Neues Wohnensemble auf geschichtsträchtigem Grund

Wohnanlage mit nachhaltiger Technik ausgestattet

Jeder Wandel birgt Chancen – und fordert doch meist Opfer. Etwa für Berufe, die verschwinden, weil die darin gefertigten Produkte nicht mehr benötigt werden und Dienstleistungen sich geändert haben. Wie beispielsweise die Gesangbuch-fabrik J. Schäffer im pfälzischen Grünstadt, gegründet 1865. 2006 musste das Werk geschlossen werden. Der seitdem andauernde Dornröschenschlaf des altehrwürdigen Gebäudes wird nur hin und wieder durch Ausstellungen des örtlichen Kultur­vereins unterbrochen. Anders erging es dem östlich der alten Fabrik gelegenen Gelände: Auf dieser Baulücke plante die Bauherrengemeinschaft Gesangbuchfabrik Grünstadt eine Wohnanlage der besonderen Art.
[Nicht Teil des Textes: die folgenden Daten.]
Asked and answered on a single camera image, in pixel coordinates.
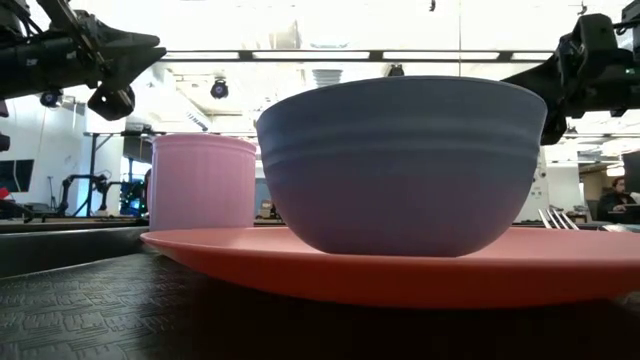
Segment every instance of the bowl rim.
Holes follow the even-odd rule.
[[[490,80],[490,79],[482,79],[482,78],[475,78],[475,77],[467,77],[467,76],[409,75],[409,76],[391,76],[391,77],[380,77],[380,78],[364,79],[364,80],[357,80],[357,81],[348,81],[348,82],[345,82],[345,83],[340,83],[340,84],[324,86],[324,87],[320,87],[320,88],[316,88],[316,89],[306,90],[306,91],[303,91],[301,93],[295,94],[293,96],[289,96],[289,97],[287,97],[285,99],[282,99],[282,100],[276,102],[275,104],[271,105],[270,107],[268,107],[267,109],[264,110],[262,115],[260,115],[260,117],[258,118],[257,122],[260,122],[260,120],[262,119],[262,116],[264,114],[266,114],[268,112],[271,112],[271,111],[275,111],[275,110],[272,110],[272,109],[285,106],[289,102],[298,100],[299,98],[302,98],[302,97],[305,97],[305,96],[313,95],[313,94],[318,93],[318,92],[331,91],[331,90],[334,90],[336,88],[342,88],[342,87],[360,86],[360,85],[365,85],[365,84],[368,84],[368,83],[375,83],[375,82],[425,81],[425,80],[447,80],[447,81],[452,80],[452,81],[477,82],[477,83],[491,84],[491,85],[497,85],[497,86],[506,86],[506,87],[510,87],[512,89],[517,89],[517,90],[526,92],[529,95],[532,95],[534,98],[537,98],[538,100],[540,100],[542,102],[542,104],[544,105],[544,107],[547,108],[547,103],[542,99],[542,97],[540,97],[540,95],[536,94],[535,92],[533,92],[533,91],[531,91],[531,90],[529,90],[527,88],[524,88],[524,87],[519,86],[519,85],[511,84],[511,83],[508,83],[508,82],[503,82],[503,81],[498,81],[498,80]]]

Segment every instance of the person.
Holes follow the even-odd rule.
[[[625,192],[624,178],[613,180],[613,191],[602,195],[598,202],[598,220],[613,223],[632,223],[625,205],[635,204],[635,200]]]

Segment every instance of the blue bowl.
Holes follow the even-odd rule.
[[[547,108],[515,85],[391,77],[308,91],[257,123],[291,230],[328,253],[461,256],[509,228]]]

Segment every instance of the table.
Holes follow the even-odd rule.
[[[270,295],[156,253],[0,280],[0,359],[638,359],[640,296],[409,311]]]

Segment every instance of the metal frame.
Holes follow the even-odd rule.
[[[540,64],[553,53],[552,50],[173,50],[167,51],[160,62]],[[496,55],[487,58],[487,54]]]

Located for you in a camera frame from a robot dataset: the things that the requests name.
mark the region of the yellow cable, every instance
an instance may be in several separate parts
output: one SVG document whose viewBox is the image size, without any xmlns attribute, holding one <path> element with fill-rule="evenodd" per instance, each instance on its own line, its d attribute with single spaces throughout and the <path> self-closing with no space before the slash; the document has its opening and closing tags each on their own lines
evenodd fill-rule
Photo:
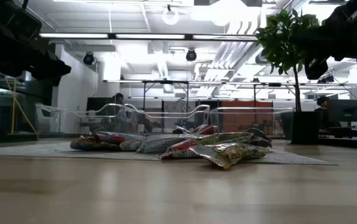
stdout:
<svg viewBox="0 0 357 224">
<path fill-rule="evenodd" d="M 11 119 L 11 134 L 14 134 L 14 120 L 16 119 L 16 101 L 14 98 L 16 97 L 16 83 L 17 80 L 14 79 L 14 91 L 12 92 L 12 119 Z"/>
<path fill-rule="evenodd" d="M 7 86 L 9 87 L 9 90 L 11 91 L 11 86 L 10 83 L 7 80 L 7 75 L 4 75 L 4 79 L 6 80 Z M 29 126 L 34 130 L 34 133 L 36 134 L 36 136 L 38 137 L 38 133 L 36 131 L 36 129 L 33 127 L 32 123 L 29 121 L 27 115 L 24 113 L 24 110 L 21 108 L 21 105 L 19 104 L 15 94 L 13 94 L 12 96 L 14 98 L 14 101 L 17 103 L 18 108 L 21 110 L 22 114 L 24 115 L 25 119 L 27 120 L 27 122 L 29 123 Z"/>
</svg>

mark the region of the green leaves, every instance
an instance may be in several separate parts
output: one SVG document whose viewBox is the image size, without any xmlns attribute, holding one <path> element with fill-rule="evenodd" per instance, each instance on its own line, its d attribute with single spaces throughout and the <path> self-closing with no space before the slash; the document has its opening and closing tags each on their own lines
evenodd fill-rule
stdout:
<svg viewBox="0 0 357 224">
<path fill-rule="evenodd" d="M 294 65 L 297 65 L 298 71 L 303 69 L 307 51 L 292 42 L 292 36 L 317 25 L 318 21 L 314 15 L 299 16 L 295 10 L 290 14 L 282 10 L 267 18 L 267 27 L 259 28 L 256 37 L 257 44 L 264 47 L 262 56 L 272 64 L 272 72 L 278 68 L 280 75 L 287 74 Z"/>
</svg>

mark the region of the potted plant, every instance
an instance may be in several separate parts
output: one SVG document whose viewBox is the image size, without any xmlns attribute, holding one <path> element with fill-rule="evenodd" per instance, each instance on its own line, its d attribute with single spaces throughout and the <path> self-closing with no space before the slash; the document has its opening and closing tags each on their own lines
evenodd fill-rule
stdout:
<svg viewBox="0 0 357 224">
<path fill-rule="evenodd" d="M 261 55 L 271 62 L 271 73 L 278 69 L 280 75 L 288 74 L 290 69 L 295 76 L 295 113 L 293 115 L 292 143 L 316 144 L 320 114 L 302 112 L 300 104 L 299 72 L 303 69 L 307 51 L 292 41 L 293 36 L 318 26 L 315 15 L 301 15 L 292 10 L 282 10 L 275 16 L 267 18 L 267 26 L 258 28 L 257 44 L 264 50 Z"/>
</svg>

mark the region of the wooden floor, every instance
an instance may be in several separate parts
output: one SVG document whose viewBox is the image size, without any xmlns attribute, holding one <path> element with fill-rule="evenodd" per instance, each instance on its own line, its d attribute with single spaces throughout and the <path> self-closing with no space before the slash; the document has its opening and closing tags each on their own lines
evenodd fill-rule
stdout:
<svg viewBox="0 0 357 224">
<path fill-rule="evenodd" d="M 0 156 L 0 223 L 357 223 L 357 150 L 300 166 Z"/>
</svg>

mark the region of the gray rug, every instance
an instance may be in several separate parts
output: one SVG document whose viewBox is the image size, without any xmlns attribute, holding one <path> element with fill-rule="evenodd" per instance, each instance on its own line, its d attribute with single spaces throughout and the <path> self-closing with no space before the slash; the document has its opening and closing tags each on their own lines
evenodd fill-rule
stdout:
<svg viewBox="0 0 357 224">
<path fill-rule="evenodd" d="M 99 158 L 99 159 L 130 159 L 159 161 L 153 154 L 140 154 L 136 152 L 94 152 L 78 151 L 69 148 L 69 142 L 36 144 L 29 146 L 0 147 L 0 156 L 44 156 L 44 157 L 74 157 L 74 158 Z M 206 159 L 181 159 L 179 161 L 204 161 Z M 305 164 L 305 165 L 335 165 L 319 159 L 312 159 L 290 152 L 271 150 L 261 159 L 243 160 L 247 163 L 261 164 Z"/>
</svg>
Entstanden sind 2019 insgesamt sechs Gebäude. Drei Einfamilienhäuser, die in Holzrahmenbauweise erstellt wurden und mit einer Lüftungsheizung umweltfreundlich und komfortabel beheizt werden  Die drei weiteren Gebäude sind Mehrfamilienhäuser in Massivbauweise mit je drei Staffelgeschossen – Bauherren und Architekt Dipl.-Ing. Frank Wolf vom Büro P4-Architekten BDA in Frankenthal verfolgten hier ein Energiekonzept, basierend auf der Wärmepumpentechnologie, das Nachhaltigkeit und Wirtschaftlichkeit in höchstem Maße vereint. Zwei Baukörper sind wie ein Doppelhaus ausgeführt, sie enthalten jeweils zehn Wohnungen. Im dritten sind sechs Wohnungen entstanden.

Durchgängiges Ensemble

Ziel der rund zwanzig Bauherren war es, eine bewusst heterogene Zusammensetzung der späteren Bewohner, also Familien und Alleinstehende ebenso wie Berufstätige und Pensionäre, zu erzielen. Dabei war es nicht leicht, den Vorstellungen aller Bauherren gerecht zu werden. Die größte Herausforderung bestand darin, eine Wohnanlage zu schaffen, die für alle Bewohner ein gemeinschaftliches Wohnen im urbanen Raum bietet, allerdings auch genügend Rückzugsmöglichkeiten für jeden lässt.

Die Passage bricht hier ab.